2. Trim the beans, cut them into 1-inch pieces and cook them with 1/4 cup of the broth either in a covered pan on the stove or in a microwave-safe bowl in the microwave oven until thoroughly soft. Add the peas to the beans and set aside.
3. Cut the tomatoes in half crosswise, squeeze out and discard the seeds and grate the tomatoes on a coarse grater. (The skins will protect your hands.)
4. Cut the chicken into 1-inch pieces.
5. In a large sauté pan (or paella pan if you have one), heat 2 tablespoons of the oil and brown the chicken in it, seasoning lightly with salt and pepper. Remove the chicken pieces to a bowl and set them aside. Add the remaining 2 tablespoons of the oil and lightly brown the onion. As the onion starts to brown, add the garlic and wine and season lightly with salt and pepper.
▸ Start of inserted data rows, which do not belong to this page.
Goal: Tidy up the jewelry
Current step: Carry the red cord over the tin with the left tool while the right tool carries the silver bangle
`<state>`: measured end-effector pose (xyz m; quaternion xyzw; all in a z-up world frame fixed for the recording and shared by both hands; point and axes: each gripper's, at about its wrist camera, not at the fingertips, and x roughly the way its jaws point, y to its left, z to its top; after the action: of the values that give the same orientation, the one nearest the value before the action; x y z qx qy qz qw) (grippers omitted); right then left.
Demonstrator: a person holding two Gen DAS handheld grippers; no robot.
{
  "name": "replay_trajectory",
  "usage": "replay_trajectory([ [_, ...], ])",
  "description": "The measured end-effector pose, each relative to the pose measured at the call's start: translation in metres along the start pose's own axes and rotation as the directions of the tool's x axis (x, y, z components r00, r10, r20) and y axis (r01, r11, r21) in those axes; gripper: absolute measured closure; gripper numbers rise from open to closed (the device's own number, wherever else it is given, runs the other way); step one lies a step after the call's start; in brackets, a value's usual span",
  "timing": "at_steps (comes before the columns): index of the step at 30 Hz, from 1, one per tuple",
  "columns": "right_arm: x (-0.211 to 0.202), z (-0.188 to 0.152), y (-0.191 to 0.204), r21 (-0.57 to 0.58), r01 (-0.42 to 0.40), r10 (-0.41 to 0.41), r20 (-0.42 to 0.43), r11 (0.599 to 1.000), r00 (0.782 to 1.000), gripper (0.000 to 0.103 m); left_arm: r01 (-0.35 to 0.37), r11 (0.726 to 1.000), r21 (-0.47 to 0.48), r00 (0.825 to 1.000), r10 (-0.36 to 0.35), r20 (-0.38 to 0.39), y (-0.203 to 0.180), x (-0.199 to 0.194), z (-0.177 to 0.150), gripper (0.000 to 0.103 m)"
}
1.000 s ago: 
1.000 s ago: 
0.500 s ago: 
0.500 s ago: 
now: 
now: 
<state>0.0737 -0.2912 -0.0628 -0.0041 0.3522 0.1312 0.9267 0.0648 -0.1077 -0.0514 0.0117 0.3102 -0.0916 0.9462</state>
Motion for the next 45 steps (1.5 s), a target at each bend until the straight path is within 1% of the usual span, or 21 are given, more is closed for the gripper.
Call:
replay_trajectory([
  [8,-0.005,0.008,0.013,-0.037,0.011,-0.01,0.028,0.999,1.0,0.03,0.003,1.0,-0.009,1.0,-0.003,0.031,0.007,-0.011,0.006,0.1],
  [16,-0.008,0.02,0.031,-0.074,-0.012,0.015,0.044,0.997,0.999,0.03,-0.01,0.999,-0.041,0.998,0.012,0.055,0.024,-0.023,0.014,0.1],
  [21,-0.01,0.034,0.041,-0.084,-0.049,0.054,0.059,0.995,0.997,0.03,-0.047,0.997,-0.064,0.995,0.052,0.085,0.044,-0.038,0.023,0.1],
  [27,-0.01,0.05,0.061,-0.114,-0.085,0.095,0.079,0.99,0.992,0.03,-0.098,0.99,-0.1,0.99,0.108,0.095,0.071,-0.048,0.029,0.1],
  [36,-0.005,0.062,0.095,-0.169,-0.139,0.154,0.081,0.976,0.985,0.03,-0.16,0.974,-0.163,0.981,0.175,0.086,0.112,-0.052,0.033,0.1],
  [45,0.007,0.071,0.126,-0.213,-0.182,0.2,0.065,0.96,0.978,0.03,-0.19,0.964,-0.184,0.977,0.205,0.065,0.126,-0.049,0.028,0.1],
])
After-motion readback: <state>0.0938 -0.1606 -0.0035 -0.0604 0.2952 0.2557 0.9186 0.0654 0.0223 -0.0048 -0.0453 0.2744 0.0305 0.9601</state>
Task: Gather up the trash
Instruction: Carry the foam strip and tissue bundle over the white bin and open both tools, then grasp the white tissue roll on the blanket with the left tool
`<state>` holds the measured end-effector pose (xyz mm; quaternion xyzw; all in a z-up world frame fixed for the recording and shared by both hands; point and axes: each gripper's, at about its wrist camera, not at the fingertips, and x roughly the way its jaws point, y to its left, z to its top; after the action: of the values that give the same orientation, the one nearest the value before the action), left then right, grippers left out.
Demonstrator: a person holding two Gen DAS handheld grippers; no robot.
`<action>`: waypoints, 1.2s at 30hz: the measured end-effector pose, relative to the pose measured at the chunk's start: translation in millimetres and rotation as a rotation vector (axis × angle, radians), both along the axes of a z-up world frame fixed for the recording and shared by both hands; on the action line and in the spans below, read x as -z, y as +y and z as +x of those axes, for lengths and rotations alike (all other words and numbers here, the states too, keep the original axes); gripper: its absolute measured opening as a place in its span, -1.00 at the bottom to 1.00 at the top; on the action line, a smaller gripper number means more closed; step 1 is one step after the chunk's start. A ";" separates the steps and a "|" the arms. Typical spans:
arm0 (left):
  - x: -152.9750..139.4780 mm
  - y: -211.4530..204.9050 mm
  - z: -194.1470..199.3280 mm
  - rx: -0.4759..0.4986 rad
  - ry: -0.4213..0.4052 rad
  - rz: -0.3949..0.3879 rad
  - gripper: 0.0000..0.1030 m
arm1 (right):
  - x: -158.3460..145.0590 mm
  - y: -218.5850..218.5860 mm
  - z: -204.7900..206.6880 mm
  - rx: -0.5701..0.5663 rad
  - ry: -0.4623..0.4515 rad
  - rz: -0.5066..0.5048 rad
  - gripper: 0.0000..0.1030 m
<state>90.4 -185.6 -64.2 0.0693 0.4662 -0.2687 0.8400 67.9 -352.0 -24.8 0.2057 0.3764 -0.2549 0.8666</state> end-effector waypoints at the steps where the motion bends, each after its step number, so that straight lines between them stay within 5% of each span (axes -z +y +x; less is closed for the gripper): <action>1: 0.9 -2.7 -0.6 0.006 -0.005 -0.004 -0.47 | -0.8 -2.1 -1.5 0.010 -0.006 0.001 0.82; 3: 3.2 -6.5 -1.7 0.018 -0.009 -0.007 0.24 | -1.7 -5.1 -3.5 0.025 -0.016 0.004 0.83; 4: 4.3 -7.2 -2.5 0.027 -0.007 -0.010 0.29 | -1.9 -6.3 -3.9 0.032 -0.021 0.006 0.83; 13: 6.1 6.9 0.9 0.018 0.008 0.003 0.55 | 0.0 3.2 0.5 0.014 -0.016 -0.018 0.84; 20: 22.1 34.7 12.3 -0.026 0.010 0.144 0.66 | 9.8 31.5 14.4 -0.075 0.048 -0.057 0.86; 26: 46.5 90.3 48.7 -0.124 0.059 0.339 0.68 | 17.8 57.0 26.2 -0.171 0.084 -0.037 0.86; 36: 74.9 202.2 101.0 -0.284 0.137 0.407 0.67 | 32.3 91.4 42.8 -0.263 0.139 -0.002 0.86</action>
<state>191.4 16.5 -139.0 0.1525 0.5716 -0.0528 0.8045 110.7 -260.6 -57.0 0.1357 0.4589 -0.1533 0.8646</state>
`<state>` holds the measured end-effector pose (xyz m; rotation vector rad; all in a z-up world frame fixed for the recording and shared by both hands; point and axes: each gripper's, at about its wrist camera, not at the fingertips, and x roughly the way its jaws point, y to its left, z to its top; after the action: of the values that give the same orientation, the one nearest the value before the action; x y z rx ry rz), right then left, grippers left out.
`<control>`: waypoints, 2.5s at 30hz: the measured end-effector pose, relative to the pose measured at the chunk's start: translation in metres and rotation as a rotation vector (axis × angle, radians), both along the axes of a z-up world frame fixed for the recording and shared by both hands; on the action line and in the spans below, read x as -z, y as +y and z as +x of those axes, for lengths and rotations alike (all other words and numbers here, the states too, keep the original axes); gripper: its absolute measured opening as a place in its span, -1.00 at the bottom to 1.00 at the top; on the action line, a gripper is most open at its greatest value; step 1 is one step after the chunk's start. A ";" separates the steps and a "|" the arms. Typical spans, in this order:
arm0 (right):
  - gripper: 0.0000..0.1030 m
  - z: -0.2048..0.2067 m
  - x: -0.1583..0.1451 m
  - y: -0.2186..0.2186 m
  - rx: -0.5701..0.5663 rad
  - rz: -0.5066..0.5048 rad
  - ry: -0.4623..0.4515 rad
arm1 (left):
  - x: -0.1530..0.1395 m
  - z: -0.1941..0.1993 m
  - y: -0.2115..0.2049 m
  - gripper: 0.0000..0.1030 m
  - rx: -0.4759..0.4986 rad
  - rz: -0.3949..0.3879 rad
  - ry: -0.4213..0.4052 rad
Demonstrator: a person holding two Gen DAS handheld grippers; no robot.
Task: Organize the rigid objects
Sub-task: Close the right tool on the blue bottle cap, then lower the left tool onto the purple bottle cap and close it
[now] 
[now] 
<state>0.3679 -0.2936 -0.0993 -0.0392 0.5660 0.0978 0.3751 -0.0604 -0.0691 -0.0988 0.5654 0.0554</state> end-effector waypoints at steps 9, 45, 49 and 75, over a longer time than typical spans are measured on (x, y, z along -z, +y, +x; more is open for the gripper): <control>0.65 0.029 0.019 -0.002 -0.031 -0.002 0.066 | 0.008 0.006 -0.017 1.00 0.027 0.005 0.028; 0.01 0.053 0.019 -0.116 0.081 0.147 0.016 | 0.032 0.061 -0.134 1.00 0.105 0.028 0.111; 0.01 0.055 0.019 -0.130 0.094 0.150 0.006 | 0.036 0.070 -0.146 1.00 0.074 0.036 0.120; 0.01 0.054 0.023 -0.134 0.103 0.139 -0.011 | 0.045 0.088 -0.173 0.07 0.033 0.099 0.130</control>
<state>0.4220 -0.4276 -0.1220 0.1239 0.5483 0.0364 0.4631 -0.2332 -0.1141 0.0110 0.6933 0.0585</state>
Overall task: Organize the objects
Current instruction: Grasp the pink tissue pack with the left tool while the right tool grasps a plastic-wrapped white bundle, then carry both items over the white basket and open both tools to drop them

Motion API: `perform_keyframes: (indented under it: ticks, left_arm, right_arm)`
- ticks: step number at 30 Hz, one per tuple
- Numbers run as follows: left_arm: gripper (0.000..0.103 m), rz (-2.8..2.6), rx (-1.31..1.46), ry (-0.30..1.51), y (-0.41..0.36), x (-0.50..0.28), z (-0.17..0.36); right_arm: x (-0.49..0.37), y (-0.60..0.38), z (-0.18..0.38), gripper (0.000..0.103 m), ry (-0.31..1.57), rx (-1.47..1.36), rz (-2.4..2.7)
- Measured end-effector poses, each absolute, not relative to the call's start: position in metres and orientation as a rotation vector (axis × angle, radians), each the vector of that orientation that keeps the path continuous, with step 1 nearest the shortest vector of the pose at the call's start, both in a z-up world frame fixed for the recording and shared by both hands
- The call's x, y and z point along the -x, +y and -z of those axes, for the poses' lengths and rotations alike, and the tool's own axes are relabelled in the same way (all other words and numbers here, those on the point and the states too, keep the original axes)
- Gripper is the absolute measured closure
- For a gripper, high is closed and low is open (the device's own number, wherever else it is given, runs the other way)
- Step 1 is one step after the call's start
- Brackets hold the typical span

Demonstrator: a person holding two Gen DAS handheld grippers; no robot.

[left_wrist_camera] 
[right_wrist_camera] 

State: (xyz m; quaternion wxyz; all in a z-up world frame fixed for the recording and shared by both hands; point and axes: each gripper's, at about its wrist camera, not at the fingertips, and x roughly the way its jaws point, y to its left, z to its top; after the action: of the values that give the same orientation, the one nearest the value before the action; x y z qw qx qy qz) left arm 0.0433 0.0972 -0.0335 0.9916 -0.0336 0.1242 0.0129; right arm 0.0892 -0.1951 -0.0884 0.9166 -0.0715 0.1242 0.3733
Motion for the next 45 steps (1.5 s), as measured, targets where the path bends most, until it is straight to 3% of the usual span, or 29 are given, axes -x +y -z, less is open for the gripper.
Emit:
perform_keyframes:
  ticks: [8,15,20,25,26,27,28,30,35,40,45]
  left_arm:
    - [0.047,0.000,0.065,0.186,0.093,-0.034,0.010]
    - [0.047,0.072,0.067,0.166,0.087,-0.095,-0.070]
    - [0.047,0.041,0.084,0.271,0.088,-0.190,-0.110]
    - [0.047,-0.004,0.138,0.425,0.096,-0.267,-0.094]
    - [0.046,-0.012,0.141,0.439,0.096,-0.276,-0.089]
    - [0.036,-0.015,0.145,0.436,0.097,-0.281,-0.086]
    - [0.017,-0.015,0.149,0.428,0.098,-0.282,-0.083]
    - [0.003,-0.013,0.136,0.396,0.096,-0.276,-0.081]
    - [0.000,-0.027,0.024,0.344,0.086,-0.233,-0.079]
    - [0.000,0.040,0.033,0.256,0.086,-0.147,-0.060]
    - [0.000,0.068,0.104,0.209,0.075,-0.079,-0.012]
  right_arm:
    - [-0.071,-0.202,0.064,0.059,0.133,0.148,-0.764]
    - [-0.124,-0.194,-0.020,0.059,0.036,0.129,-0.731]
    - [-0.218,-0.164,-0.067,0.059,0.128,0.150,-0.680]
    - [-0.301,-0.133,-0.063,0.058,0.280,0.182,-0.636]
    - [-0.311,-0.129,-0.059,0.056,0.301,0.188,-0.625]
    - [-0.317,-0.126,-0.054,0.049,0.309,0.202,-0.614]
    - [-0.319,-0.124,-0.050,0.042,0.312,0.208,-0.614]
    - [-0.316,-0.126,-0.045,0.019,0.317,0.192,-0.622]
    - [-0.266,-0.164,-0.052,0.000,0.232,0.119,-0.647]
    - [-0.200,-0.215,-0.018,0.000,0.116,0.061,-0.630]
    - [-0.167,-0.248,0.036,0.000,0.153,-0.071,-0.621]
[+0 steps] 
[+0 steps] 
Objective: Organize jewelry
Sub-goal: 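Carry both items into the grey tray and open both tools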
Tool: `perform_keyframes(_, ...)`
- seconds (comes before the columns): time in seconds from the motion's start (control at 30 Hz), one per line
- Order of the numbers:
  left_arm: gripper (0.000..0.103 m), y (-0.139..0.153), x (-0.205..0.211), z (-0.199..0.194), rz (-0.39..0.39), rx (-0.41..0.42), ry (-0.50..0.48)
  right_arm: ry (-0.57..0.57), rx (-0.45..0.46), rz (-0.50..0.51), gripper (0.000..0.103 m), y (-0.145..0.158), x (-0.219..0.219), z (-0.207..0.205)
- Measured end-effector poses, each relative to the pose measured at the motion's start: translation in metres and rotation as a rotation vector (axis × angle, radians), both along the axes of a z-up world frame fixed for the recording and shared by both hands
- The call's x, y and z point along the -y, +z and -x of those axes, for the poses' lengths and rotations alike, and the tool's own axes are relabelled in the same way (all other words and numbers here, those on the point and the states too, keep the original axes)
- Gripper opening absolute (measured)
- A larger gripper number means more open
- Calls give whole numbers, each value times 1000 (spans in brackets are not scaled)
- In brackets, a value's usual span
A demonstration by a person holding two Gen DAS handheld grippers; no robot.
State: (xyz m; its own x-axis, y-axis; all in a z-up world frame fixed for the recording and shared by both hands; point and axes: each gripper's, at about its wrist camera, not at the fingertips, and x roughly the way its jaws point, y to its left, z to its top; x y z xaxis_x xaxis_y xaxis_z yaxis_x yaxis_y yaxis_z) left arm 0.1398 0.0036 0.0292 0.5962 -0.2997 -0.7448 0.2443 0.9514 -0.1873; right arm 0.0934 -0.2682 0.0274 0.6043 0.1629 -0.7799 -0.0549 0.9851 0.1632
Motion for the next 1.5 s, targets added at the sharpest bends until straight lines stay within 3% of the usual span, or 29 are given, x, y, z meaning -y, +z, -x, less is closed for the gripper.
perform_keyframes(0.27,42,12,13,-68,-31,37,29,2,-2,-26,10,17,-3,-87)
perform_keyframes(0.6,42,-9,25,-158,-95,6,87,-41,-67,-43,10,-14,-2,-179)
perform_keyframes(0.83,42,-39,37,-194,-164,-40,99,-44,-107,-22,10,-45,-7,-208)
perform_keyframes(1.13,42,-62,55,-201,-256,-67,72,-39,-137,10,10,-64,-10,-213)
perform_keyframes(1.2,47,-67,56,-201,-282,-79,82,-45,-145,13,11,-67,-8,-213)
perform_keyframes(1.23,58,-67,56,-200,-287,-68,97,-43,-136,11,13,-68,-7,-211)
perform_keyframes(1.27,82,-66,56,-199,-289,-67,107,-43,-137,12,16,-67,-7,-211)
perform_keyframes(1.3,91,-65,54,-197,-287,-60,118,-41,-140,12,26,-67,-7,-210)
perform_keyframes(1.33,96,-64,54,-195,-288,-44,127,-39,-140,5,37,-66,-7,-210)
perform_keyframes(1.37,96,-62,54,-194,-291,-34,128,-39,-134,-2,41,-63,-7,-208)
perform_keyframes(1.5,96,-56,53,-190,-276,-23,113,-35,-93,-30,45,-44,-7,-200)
Use a flat spoon or spatula to scrape up and dissolve any browned bits stuck to the pan. Let the wine boil down to a syrup, then add the grated tomato and the saffron. Let the mixture cook until it is almost dry but be careful not to let it burn.
6. Now stir in the rice, turning it over repeatedly to coat it well. Strain the reserved broth to remove the shells. Add enough water or additional broth to make 4 cups and add liquid to the rice. Add the reserved chicken and the clams, cover the pan and let simmer for 10 minutes. Uncover the pan and add the reserved vegetables, parsley and lemon. Cover the pan and let simmer for 5 minutes longer. Uncover the pan, stir the paella well and taste for seasoning, adding salt and pepper as necessary. Arrange the shrimp and sliced sausage on top of the paella, cover the pan and let cook for 5 minutes longer. Remove the pan from the heat and let the paella stand covered for 10 to 15 minutes before serving.